New independent surgical guidelines created to ‘ensure the safety and dignity of trans patients’
A new set of guidelines, independent of the NHS, have been created for trans surgical patients, with the aim of guiding “best practice to ensure the safety and dignity of transgender and gender-diverse people in the peri-operative period”.
The peri-operative period lasts from the moment the patient goes into the hospital until they go home.
The guidance notes that trans people “face significant health inequity and that healthcare professional knowledge, and practice specific to their care, must improve.”
Published in Anaesthesia, the journal of the Association of Anaesthetists, the guidance is described by its authors as a first-of-its-kind to look specifically at peri-operative considerations, and sets out 15 recommendations for the care of trans men and women, including the use of preferred name and pronouns and caring for them in an environment that respects their gender identity.
“While transgender and gender-diverse people may have specific health needs in relation to gender dysphoria, their health requirements go beyond their gender identity,” the introduction reads.
“Most doctors will provide care to someone who is transgender or gender-diverse at some stage in their career. It is, therefore, important that all anaesthetists are educated on specific considerations when caring for these patients.”
To create the guidance, a working group of individuals with experience in direct clinical care of trans people, including “those who have expertise in endocrinology and gender-affirming hormones, educators on the topic of transgender and gender-diverse healthcare, and authors of both cisgender and transgender identities”, were brought together to discuss and review literature on the topic.

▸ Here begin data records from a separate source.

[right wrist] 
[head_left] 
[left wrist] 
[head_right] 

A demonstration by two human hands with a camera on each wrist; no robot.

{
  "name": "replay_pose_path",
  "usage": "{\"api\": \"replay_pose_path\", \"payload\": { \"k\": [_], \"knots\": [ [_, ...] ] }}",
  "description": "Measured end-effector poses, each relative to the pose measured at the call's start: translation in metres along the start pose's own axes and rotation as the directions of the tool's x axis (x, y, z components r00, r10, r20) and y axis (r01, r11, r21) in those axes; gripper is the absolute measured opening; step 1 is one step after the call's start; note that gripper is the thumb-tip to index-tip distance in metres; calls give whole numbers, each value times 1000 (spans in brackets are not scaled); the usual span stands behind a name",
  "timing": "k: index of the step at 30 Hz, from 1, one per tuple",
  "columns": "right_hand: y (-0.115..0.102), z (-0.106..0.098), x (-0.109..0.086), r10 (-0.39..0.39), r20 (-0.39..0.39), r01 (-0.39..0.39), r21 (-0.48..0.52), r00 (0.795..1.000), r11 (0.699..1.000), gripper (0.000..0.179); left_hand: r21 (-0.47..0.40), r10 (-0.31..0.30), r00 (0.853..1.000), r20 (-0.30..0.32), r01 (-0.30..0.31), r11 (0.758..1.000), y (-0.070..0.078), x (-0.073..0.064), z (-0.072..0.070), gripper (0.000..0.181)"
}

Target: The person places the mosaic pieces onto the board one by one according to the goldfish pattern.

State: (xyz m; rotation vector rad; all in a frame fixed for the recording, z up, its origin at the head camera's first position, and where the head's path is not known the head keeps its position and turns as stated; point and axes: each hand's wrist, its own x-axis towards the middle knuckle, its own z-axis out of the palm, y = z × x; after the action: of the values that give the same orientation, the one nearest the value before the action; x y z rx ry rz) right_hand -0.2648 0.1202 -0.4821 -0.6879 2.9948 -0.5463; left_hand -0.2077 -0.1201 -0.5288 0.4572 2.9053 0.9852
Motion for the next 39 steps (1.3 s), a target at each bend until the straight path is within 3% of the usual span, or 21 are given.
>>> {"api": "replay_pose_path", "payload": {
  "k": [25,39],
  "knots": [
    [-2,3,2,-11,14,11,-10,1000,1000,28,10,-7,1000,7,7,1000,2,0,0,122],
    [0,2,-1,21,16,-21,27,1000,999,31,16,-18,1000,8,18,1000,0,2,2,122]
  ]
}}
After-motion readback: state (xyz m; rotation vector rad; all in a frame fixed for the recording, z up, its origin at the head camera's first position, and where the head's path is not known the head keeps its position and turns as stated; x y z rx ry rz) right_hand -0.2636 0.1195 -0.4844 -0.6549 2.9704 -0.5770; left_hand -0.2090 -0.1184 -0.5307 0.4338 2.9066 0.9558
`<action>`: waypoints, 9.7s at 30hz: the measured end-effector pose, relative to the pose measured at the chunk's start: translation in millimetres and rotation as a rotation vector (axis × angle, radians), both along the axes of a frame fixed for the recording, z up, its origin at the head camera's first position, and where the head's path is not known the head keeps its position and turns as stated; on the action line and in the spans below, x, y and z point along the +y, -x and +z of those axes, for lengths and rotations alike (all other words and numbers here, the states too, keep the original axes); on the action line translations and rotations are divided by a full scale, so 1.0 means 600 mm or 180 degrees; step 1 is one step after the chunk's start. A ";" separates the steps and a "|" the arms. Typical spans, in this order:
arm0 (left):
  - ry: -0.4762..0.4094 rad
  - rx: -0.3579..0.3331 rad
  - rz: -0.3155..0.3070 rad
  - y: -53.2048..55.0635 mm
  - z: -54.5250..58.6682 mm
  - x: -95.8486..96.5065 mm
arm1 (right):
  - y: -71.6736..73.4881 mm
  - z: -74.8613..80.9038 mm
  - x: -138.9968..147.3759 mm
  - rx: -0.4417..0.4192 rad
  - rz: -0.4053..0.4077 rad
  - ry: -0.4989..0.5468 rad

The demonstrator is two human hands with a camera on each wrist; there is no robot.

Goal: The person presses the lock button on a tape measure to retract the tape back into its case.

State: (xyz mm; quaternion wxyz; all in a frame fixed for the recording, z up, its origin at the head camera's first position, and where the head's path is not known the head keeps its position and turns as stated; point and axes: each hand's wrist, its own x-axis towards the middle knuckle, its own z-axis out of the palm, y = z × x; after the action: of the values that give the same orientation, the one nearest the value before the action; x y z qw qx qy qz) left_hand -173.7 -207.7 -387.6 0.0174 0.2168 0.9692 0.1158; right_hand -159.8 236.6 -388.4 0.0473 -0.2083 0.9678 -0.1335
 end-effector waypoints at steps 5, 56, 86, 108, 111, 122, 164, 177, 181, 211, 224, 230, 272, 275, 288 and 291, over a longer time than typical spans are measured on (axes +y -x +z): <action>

The authors initially came up with a list of more than 25 recommendations but these whittled down to 15, following further review by the working party.
The first recommendation focuses on the use of a patient’s name and pronouns as an “important way of showing respect and decreasing the risk of gender dysphoria” while another calls for a “process whereby a patient can privately and safely disclose both their sex at birth and gender, as part of pre-operative assessment”, adding that digital pre-assessment questionnaires can provide this “in an elective setting”.
Another recommendation asserts hormone therapy should be continued throughout the peri-operative period “unless there are specific contraindications”, and “patients should be counselled on the risks and benefits of this, with the aim of making a shared decision”.
The guidance also says members of the transgender community should be cared for in an environment that “respects their gender identity”, which “in some circumstances, may involve providing a single room”.
Speaking to the BBC, co-author Dr Stuart Edwardson said: “It is significant because we know there is a dearth of knowledge and confidence among anaesthetists when caring for transgender and gender-diverse patients.
“Importantly, [the guidance] seeks not to answer any of the legal or societal questions surrounding transgender people at the moment, but instead… to make sure their every-day healthcare is as safe and dignified as it can be.”